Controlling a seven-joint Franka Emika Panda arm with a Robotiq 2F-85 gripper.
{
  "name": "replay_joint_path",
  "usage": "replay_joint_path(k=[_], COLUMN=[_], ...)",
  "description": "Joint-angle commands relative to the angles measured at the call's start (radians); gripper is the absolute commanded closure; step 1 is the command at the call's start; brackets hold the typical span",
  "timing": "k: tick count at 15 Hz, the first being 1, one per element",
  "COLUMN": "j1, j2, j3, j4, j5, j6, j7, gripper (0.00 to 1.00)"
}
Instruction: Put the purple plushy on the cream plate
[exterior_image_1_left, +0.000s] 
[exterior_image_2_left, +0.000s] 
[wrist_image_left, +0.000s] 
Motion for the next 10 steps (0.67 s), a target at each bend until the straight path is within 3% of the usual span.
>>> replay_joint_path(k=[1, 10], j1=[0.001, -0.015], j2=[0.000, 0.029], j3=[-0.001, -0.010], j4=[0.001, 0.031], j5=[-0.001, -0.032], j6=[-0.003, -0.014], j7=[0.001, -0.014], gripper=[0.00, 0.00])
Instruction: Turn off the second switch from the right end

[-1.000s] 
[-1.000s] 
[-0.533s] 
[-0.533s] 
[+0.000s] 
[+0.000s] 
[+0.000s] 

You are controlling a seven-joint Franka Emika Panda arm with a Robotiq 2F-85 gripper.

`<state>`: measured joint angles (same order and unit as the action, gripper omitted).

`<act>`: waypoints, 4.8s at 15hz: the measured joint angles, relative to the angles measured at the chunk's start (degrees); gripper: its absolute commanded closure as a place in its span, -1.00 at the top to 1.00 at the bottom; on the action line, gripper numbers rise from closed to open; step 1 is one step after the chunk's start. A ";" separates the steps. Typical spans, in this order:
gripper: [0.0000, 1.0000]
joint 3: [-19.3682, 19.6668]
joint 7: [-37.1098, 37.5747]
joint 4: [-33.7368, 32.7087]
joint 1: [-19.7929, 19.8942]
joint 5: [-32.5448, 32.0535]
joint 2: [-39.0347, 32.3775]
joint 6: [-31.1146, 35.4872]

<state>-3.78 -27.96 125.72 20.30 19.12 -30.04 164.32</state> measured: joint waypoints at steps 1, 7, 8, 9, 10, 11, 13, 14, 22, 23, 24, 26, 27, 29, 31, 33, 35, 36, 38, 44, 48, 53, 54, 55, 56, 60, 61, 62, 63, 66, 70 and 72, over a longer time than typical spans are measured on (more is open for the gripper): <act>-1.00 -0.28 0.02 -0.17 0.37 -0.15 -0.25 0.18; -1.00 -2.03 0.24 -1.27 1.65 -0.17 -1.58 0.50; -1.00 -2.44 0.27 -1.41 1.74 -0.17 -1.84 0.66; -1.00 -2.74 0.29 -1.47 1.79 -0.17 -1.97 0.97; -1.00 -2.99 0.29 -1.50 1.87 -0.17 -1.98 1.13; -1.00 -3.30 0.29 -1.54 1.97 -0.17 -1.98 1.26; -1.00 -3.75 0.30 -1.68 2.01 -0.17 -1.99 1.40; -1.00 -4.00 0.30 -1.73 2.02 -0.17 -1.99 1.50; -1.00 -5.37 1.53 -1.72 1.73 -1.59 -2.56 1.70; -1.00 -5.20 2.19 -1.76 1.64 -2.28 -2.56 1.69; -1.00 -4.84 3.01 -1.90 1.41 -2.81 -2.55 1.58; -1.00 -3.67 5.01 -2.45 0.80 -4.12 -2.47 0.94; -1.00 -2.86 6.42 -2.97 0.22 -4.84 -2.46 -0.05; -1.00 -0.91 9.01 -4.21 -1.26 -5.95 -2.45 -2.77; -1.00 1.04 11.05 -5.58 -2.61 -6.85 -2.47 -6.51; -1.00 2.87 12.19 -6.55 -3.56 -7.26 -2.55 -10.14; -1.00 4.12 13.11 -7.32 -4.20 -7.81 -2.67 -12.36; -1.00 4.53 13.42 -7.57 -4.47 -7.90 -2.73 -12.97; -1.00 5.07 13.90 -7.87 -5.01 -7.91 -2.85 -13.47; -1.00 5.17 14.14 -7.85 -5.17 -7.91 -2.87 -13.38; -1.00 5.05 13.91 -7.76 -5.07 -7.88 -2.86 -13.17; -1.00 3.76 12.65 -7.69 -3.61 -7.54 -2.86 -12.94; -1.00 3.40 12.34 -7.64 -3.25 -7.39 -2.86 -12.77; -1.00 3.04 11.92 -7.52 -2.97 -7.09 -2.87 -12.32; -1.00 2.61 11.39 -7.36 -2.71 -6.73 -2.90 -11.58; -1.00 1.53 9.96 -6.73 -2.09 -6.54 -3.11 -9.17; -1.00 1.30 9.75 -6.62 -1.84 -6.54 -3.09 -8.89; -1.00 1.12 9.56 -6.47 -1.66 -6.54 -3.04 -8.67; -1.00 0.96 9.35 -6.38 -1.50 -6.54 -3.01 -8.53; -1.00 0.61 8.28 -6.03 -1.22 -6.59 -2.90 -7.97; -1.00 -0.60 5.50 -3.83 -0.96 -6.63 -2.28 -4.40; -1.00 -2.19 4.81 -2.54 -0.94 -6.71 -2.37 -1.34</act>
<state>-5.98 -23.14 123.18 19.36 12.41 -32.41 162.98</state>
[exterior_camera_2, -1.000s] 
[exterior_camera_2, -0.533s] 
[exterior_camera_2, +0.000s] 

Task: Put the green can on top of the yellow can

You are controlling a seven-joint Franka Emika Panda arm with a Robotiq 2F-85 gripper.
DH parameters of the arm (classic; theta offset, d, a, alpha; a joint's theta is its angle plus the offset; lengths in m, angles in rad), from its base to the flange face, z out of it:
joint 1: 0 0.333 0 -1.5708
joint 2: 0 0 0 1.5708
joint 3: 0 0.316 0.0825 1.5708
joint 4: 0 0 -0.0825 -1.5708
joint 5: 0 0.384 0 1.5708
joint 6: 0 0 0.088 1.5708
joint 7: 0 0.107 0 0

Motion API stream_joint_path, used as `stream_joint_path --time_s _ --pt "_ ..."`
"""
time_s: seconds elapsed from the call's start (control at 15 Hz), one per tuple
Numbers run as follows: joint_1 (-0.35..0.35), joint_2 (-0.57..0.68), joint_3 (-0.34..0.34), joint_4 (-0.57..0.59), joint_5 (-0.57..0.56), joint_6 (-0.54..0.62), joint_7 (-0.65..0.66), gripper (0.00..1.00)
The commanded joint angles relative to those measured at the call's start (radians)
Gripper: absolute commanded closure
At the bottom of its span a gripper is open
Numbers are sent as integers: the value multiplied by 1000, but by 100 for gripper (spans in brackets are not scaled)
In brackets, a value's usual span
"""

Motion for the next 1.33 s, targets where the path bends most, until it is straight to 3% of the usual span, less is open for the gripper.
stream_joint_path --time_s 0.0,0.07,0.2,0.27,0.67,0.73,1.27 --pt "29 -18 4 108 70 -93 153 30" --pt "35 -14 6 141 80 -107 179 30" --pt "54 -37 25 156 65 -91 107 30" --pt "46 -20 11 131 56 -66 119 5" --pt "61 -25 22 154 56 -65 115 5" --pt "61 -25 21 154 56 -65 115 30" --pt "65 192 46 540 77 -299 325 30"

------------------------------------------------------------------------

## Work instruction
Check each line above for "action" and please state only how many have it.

## Task solution
2